▸ Exercise requirements
What lines of the data below include the word "pixels"? Report them by copying each.

▸ Data for processing

::::

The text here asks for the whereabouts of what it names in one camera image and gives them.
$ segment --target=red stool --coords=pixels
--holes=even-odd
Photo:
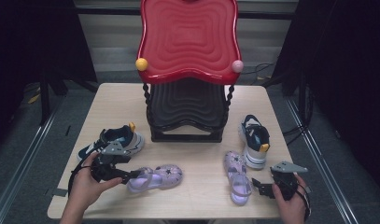
[[[141,14],[136,67],[152,141],[220,142],[243,69],[236,0],[142,0]],[[210,134],[166,133],[182,125]]]

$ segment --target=hand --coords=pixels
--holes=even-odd
[[[295,175],[295,177],[298,180],[299,185],[306,188],[306,183],[303,181],[303,179]],[[305,217],[305,204],[303,199],[298,195],[297,193],[294,193],[292,198],[289,201],[285,201],[283,199],[282,192],[280,191],[280,188],[273,183],[272,190],[274,192],[274,197],[276,198],[277,206],[279,207],[279,213],[280,217],[282,218],[283,223],[285,224],[303,224],[304,217]],[[304,195],[304,190],[300,186],[297,188],[297,190]]]
[[[85,210],[97,201],[107,189],[111,189],[122,182],[121,177],[99,183],[91,176],[93,160],[99,153],[92,153],[82,164],[84,168],[78,171],[74,178],[70,197],[64,208],[61,223],[81,223]]]

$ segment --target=sneaker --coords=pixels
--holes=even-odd
[[[266,162],[269,145],[269,134],[254,115],[247,115],[238,128],[239,136],[246,143],[246,165],[254,169],[262,169]]]
[[[134,131],[135,127],[132,122],[124,125],[119,129],[102,130],[100,138],[87,147],[82,148],[77,154],[77,159],[82,161],[93,149],[94,151],[103,152],[108,155],[132,156],[139,152],[144,145],[144,137]]]

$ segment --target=wooden tabletop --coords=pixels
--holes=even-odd
[[[76,167],[77,153],[98,139],[103,129],[116,129],[134,122],[136,132],[143,134],[145,146],[127,164],[117,168],[131,171],[143,166],[154,169],[173,163],[183,171],[183,181],[173,189],[152,189],[134,194],[125,185],[118,185],[102,194],[89,207],[85,218],[278,218],[275,200],[260,196],[257,190],[250,195],[246,205],[234,204],[230,197],[228,177],[223,168],[226,152],[242,152],[245,143],[239,138],[237,127],[247,114],[255,115],[268,129],[271,148],[262,171],[247,168],[247,177],[261,183],[272,183],[269,167],[281,161],[291,161],[286,142],[281,133],[266,90],[259,86],[235,86],[230,115],[221,143],[154,143],[146,119],[146,103],[142,84],[102,84],[96,93],[89,114],[83,124],[59,189],[67,189],[71,171]],[[197,131],[191,127],[180,128],[183,133]],[[66,197],[55,196],[49,206],[48,216],[60,218]]]

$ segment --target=lavender sandal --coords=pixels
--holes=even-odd
[[[224,168],[230,180],[231,198],[237,205],[245,205],[251,194],[251,185],[246,177],[246,165],[243,155],[228,152],[224,158]]]
[[[183,179],[181,169],[172,164],[158,166],[155,170],[149,167],[138,169],[141,171],[137,178],[129,180],[128,190],[133,193],[149,189],[170,189],[177,186]]]

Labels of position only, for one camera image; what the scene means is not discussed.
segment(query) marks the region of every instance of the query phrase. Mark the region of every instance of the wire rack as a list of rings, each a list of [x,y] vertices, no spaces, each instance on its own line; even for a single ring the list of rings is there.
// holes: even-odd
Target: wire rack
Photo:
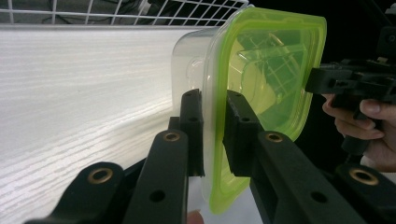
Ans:
[[[248,0],[2,0],[0,23],[221,26]]]

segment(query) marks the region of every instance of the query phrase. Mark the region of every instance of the mounting hole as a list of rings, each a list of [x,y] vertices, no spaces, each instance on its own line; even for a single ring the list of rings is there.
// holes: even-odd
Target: mounting hole
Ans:
[[[318,191],[312,192],[311,197],[313,200],[315,200],[318,203],[326,203],[327,202],[327,197]]]
[[[265,135],[265,137],[267,138],[267,140],[270,140],[271,142],[279,143],[283,141],[282,136],[280,136],[277,133],[268,133],[267,135]]]
[[[189,121],[196,122],[196,121],[198,121],[198,118],[189,118]]]
[[[365,185],[375,186],[378,184],[378,178],[362,169],[350,169],[349,174],[355,180]]]
[[[178,133],[166,133],[163,136],[163,140],[167,142],[176,142],[180,138],[180,135]]]
[[[92,170],[88,175],[88,182],[91,184],[103,184],[113,176],[113,171],[109,168],[98,168]]]
[[[155,190],[149,195],[149,199],[154,203],[159,203],[165,199],[165,192],[162,190]]]

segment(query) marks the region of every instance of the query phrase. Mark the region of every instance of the wood grain surface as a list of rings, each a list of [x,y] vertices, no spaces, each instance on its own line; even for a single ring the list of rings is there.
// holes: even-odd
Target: wood grain surface
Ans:
[[[45,217],[77,173],[144,159],[172,110],[180,28],[0,27],[0,223]]]

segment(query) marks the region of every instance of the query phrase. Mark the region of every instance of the green lid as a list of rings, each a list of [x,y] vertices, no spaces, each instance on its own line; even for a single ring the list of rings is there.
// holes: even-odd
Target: green lid
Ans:
[[[248,7],[223,25],[213,80],[214,164],[209,206],[225,211],[248,186],[235,177],[222,144],[227,89],[244,94],[266,131],[291,140],[301,133],[312,95],[304,91],[312,67],[318,67],[326,36],[324,18]]]

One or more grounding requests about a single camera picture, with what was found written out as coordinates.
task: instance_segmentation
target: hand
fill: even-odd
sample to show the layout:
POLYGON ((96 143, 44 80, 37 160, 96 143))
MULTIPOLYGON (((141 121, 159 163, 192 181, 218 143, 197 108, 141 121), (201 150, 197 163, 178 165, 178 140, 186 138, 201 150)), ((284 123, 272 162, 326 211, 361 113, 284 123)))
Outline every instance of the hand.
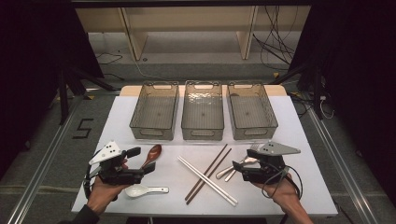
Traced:
POLYGON ((301 205, 296 190, 289 180, 282 179, 279 184, 265 186, 259 183, 252 184, 264 189, 269 197, 282 208, 282 211, 291 217, 294 223, 313 223, 301 205))
MULTIPOLYGON (((122 162, 122 168, 128 169, 125 165, 127 160, 122 162)), ((129 185, 109 185, 103 183, 100 177, 96 177, 92 186, 92 193, 88 199, 87 205, 98 216, 105 212, 107 206, 113 199, 121 193, 123 189, 128 188, 129 185)))
POLYGON ((288 204, 296 203, 299 201, 294 186, 287 179, 282 179, 279 184, 273 185, 264 186, 264 184, 259 183, 252 184, 260 189, 264 189, 265 192, 267 192, 268 196, 272 198, 275 203, 279 204, 282 210, 288 204))

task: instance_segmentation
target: black sleeve
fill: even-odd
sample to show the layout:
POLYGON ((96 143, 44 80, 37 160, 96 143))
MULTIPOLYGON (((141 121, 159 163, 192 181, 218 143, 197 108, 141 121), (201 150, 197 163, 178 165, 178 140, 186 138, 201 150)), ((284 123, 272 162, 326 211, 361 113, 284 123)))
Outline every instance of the black sleeve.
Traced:
POLYGON ((85 204, 78 212, 73 221, 61 221, 58 224, 96 224, 99 221, 97 216, 90 207, 85 204))

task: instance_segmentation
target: ceramic spoon
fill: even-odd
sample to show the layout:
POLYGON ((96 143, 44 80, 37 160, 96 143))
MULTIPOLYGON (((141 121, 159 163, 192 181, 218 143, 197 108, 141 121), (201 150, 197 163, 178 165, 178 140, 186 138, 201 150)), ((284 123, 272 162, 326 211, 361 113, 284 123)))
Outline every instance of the ceramic spoon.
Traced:
POLYGON ((161 145, 155 145, 152 149, 150 149, 148 152, 148 158, 146 159, 145 163, 143 163, 141 168, 145 167, 145 165, 151 163, 152 161, 157 160, 162 150, 163 148, 161 145))
POLYGON ((132 198, 142 196, 144 194, 150 193, 150 192, 160 192, 160 193, 167 193, 169 192, 169 188, 163 187, 156 187, 156 188, 151 188, 151 187, 146 187, 143 185, 135 184, 132 185, 131 187, 128 187, 125 189, 125 193, 132 198))

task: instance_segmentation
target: aluminum rail
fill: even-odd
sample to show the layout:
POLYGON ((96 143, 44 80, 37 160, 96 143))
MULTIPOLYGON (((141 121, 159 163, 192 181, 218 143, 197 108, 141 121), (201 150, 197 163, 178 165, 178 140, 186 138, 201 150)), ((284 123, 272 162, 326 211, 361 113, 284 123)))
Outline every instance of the aluminum rail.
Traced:
MULTIPOLYGON (((309 99, 307 94, 304 95, 305 99, 309 99)), ((350 172, 347 163, 344 161, 340 151, 338 150, 337 145, 332 140, 332 136, 327 130, 323 120, 319 120, 317 115, 312 109, 309 109, 309 116, 317 128, 317 131, 322 139, 332 162, 337 169, 338 174, 340 175, 344 186, 346 187, 347 192, 349 193, 352 202, 355 204, 356 209, 358 210, 359 215, 361 216, 361 220, 363 223, 367 224, 375 224, 378 223, 377 218, 375 217, 375 213, 371 208, 369 202, 364 196, 361 188, 356 182, 353 174, 350 172)))
POLYGON ((58 131, 53 137, 46 154, 44 155, 37 169, 35 170, 35 174, 30 180, 30 183, 26 187, 17 205, 15 205, 11 216, 8 219, 8 224, 19 224, 23 222, 23 219, 25 218, 30 208, 30 205, 33 202, 33 199, 35 198, 35 195, 37 194, 38 189, 43 182, 44 177, 46 176, 47 171, 50 168, 50 165, 52 164, 52 161, 55 158, 61 143, 64 140, 64 136, 70 126, 71 120, 73 119, 78 106, 82 102, 82 99, 83 96, 77 96, 73 100, 73 104, 70 107, 69 116, 64 121, 64 124, 59 126, 58 131))

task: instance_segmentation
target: plastic storage bin
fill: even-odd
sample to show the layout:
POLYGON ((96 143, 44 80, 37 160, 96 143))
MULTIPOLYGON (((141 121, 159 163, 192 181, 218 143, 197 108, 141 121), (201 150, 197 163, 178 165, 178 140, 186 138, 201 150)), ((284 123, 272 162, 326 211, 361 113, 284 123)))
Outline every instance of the plastic storage bin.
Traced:
POLYGON ((145 82, 130 123, 134 138, 173 140, 178 98, 177 82, 145 82))
POLYGON ((181 129, 184 140, 220 141, 224 131, 219 81, 187 81, 181 129))
POLYGON ((231 81, 227 103, 234 140, 271 139, 276 116, 260 81, 231 81))

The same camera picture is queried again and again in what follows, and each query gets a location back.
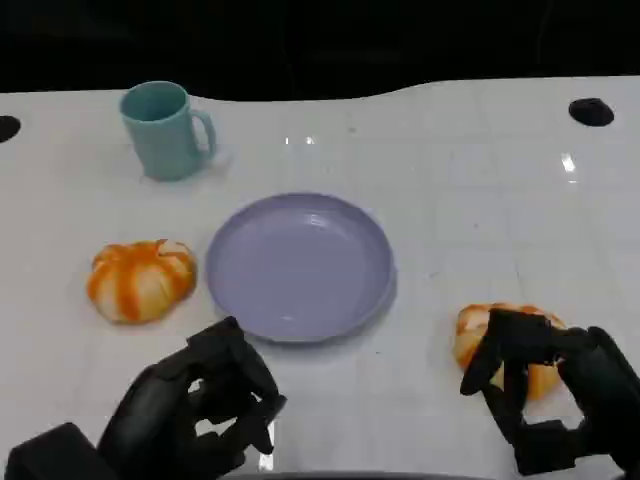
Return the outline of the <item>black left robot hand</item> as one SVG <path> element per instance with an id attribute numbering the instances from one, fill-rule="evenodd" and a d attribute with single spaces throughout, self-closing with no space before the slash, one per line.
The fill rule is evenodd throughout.
<path id="1" fill-rule="evenodd" d="M 218 479 L 245 451 L 274 450 L 286 398 L 238 321 L 227 317 L 135 379 L 97 450 L 121 479 Z"/>

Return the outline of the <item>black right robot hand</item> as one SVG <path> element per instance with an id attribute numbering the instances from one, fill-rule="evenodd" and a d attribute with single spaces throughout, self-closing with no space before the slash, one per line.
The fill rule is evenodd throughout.
<path id="1" fill-rule="evenodd" d="M 583 414 L 578 427 L 523 416 L 531 365 L 556 367 Z M 639 378 L 603 329 L 560 329 L 542 315 L 492 308 L 464 373 L 461 394 L 483 394 L 518 472 L 536 475 L 608 455 L 626 479 L 639 476 Z"/>

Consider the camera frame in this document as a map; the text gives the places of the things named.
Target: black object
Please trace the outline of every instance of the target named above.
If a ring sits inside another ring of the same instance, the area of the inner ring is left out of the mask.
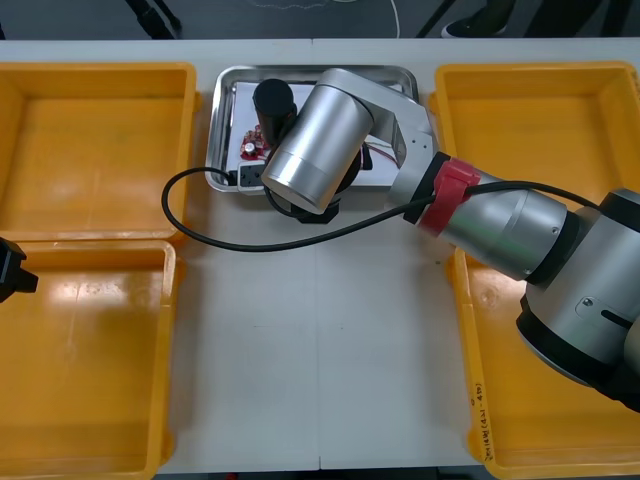
[[[531,285],[539,285],[555,277],[573,253],[579,234],[580,219],[578,215],[567,212],[556,242],[540,265],[525,280]]]
[[[171,9],[167,7],[167,4],[164,3],[164,0],[154,0],[160,11],[164,13],[164,16],[169,19],[169,23],[171,24],[171,28],[173,28],[176,33],[182,33],[182,22],[178,17],[176,17]]]
[[[0,238],[0,303],[16,292],[36,291],[38,277],[20,267],[26,259],[18,245]]]
[[[427,171],[424,172],[424,176],[422,177],[422,180],[420,180],[418,188],[413,192],[413,196],[411,197],[412,202],[433,194],[436,176],[438,176],[438,172],[442,168],[442,165],[444,165],[444,162],[449,161],[450,158],[451,157],[446,153],[436,152],[433,160],[431,160],[431,163],[427,167]],[[407,210],[402,218],[415,225],[418,220],[420,220],[420,216],[422,215],[422,212],[424,212],[425,207],[426,205]]]
[[[613,367],[590,357],[553,333],[532,311],[527,297],[520,300],[522,313],[516,320],[520,334],[545,358],[581,381],[595,385],[606,381]]]
[[[600,30],[601,37],[620,36],[622,28],[629,16],[632,1],[633,0],[611,0],[609,2],[607,15],[604,17],[604,24],[602,25],[602,30]]]
[[[438,23],[440,19],[444,16],[444,14],[449,11],[449,9],[452,7],[454,3],[456,3],[456,0],[443,0],[440,6],[436,8],[436,11],[433,12],[433,15],[431,15],[431,18],[429,18],[429,20],[427,20],[427,23],[425,23],[424,26],[420,29],[420,31],[416,35],[416,38],[426,37],[429,34],[429,32],[433,29],[433,27],[436,26],[436,23]]]
[[[262,138],[272,147],[278,145],[290,117],[297,114],[291,87],[277,78],[263,80],[253,92],[253,106],[258,114]]]
[[[327,207],[327,209],[324,211],[324,213],[321,213],[320,215],[315,215],[315,214],[304,215],[304,213],[309,213],[309,212],[293,204],[291,205],[291,213],[293,213],[294,215],[295,214],[300,215],[298,217],[298,221],[300,223],[326,225],[331,220],[336,218],[336,215],[338,215],[338,213],[340,213],[340,200],[337,200],[332,204],[330,204]]]
[[[602,0],[543,0],[524,36],[575,37],[601,3]]]
[[[136,14],[142,29],[154,40],[173,40],[175,37],[164,24],[158,11],[146,0],[125,0],[133,13]]]
[[[598,392],[640,413],[640,377],[621,362],[606,381],[592,385]]]
[[[600,213],[640,233],[640,205],[610,192],[600,204]]]

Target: white table
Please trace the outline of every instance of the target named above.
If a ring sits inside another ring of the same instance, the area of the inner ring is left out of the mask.
[[[609,59],[640,67],[640,39],[0,42],[0,61],[187,61],[203,92],[238,64],[401,65],[424,97],[446,63]],[[381,193],[354,194],[330,226],[303,226],[262,199],[214,193],[202,177],[189,217],[209,235],[266,243],[350,224],[383,203]],[[162,472],[474,463],[442,247],[399,219],[278,254],[188,243],[171,399],[177,449]]]

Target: yellow plastic tray
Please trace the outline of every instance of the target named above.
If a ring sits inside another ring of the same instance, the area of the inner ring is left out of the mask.
[[[152,478],[168,453],[173,247],[21,246],[40,282],[0,305],[0,477]]]
[[[0,236],[173,237],[160,194],[189,166],[195,98],[188,64],[0,64]]]
[[[640,103],[624,63],[449,65],[430,106],[441,149],[493,175],[600,202],[640,190]],[[515,320],[525,284],[450,263],[472,411],[469,448],[496,477],[640,473],[640,415],[564,378]]]

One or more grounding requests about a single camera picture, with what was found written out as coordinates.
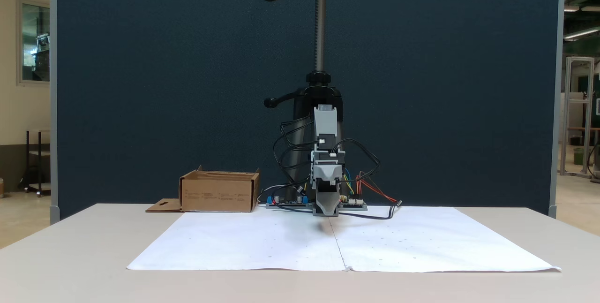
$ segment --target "white paper sheet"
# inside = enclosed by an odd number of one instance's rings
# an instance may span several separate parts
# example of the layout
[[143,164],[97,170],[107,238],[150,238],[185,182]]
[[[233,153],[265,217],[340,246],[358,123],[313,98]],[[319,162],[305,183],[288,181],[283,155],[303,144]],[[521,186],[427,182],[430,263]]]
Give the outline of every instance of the white paper sheet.
[[259,207],[253,213],[184,213],[127,268],[338,271],[345,267],[328,218]]
[[[389,207],[370,206],[385,217]],[[401,207],[391,220],[331,218],[355,271],[538,271],[553,266],[451,207]]]
[[[386,216],[387,206],[367,215]],[[128,269],[537,271],[553,266],[449,207],[401,207],[391,220],[264,209],[185,213]]]

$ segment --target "cardboard box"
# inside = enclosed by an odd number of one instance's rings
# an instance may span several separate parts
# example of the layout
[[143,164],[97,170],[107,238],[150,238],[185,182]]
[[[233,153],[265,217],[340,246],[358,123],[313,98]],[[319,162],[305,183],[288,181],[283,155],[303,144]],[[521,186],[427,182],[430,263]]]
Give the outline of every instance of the cardboard box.
[[180,177],[180,197],[163,198],[147,212],[251,212],[256,206],[261,171],[204,171]]

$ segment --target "clamp handle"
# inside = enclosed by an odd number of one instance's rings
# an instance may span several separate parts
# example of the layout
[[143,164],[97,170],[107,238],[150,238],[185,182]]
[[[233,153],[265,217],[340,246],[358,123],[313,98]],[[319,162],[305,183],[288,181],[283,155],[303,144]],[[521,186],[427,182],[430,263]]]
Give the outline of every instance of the clamp handle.
[[279,98],[266,98],[263,101],[263,104],[264,104],[264,107],[266,107],[266,108],[276,108],[279,104],[281,104],[282,102],[285,102],[286,100],[290,100],[290,99],[294,98],[294,96],[296,96],[296,93],[288,93]]

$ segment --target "metal rack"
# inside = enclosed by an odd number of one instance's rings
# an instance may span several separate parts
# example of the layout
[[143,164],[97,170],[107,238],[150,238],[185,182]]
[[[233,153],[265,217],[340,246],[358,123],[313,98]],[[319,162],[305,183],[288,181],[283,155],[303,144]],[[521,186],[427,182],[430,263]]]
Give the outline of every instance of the metal rack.
[[[571,69],[574,61],[582,61],[589,63],[590,70],[587,78],[587,98],[584,99],[571,99],[570,98],[570,83],[571,83]],[[594,58],[592,57],[567,57],[566,58],[566,75],[564,79],[564,111],[563,111],[563,136],[562,136],[562,147],[561,147],[561,169],[559,173],[561,175],[576,175],[581,177],[591,177],[587,173],[587,160],[589,157],[589,145],[590,145],[590,127],[592,123],[592,87],[594,79]],[[569,132],[569,108],[570,104],[585,104],[585,128],[583,130],[583,168],[579,173],[569,172],[564,170],[564,164],[566,163],[566,147],[568,145],[568,132]]]
[[[49,191],[51,190],[51,184],[50,182],[42,182],[42,174],[41,174],[41,160],[44,156],[50,156],[50,151],[43,151],[41,149],[41,134],[42,132],[49,132],[49,130],[38,130],[38,144],[37,144],[37,151],[30,151],[30,132],[27,131],[27,142],[26,142],[26,158],[25,158],[25,164],[26,164],[26,172],[25,172],[25,184],[27,186],[25,186],[25,192],[30,192],[30,189],[37,189],[37,196],[38,197],[42,197],[43,193],[45,191]],[[28,180],[29,178],[29,173],[27,172],[30,168],[30,155],[37,155],[37,171],[38,171],[38,182],[37,183],[30,183],[30,181]]]

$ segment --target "paper seam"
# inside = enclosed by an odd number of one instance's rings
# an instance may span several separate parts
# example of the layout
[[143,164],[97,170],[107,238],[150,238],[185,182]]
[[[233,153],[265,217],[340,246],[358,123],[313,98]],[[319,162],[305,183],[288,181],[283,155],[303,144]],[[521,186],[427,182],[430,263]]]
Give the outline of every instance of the paper seam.
[[337,241],[337,236],[336,236],[336,231],[334,230],[334,226],[331,224],[331,218],[327,218],[327,222],[330,223],[330,227],[331,227],[331,231],[332,233],[334,233],[334,239],[336,239],[336,246],[338,247],[338,251],[339,251],[339,258],[341,258],[341,262],[344,264],[344,270],[347,271],[348,270],[348,266],[345,265],[345,259],[344,256],[341,254],[341,248],[339,247],[339,243]]

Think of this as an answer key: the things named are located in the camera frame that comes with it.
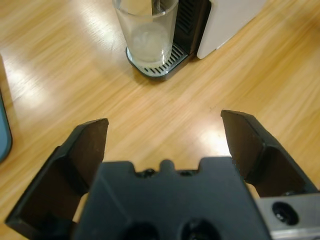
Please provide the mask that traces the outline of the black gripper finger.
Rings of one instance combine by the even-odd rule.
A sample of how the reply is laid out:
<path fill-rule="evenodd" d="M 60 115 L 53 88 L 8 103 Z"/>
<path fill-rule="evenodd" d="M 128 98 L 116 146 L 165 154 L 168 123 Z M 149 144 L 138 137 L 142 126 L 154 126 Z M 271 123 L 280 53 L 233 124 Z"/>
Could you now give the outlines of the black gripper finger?
<path fill-rule="evenodd" d="M 108 125 L 106 118 L 78 125 L 47 158 L 5 224 L 29 240 L 71 239 L 80 200 L 104 159 Z"/>
<path fill-rule="evenodd" d="M 253 115 L 222 110 L 220 116 L 232 161 L 261 198 L 318 193 L 291 155 Z"/>

::::

▸ Solution to the exercise
$ segment --target=red stool --coords=pixels
$ segment --target=hand --coords=pixels
$ segment --target=sneaker --coords=pixels
$ segment --target=wooden tabletop --coords=pixels
$ segment --target=lavender sandal --coords=pixels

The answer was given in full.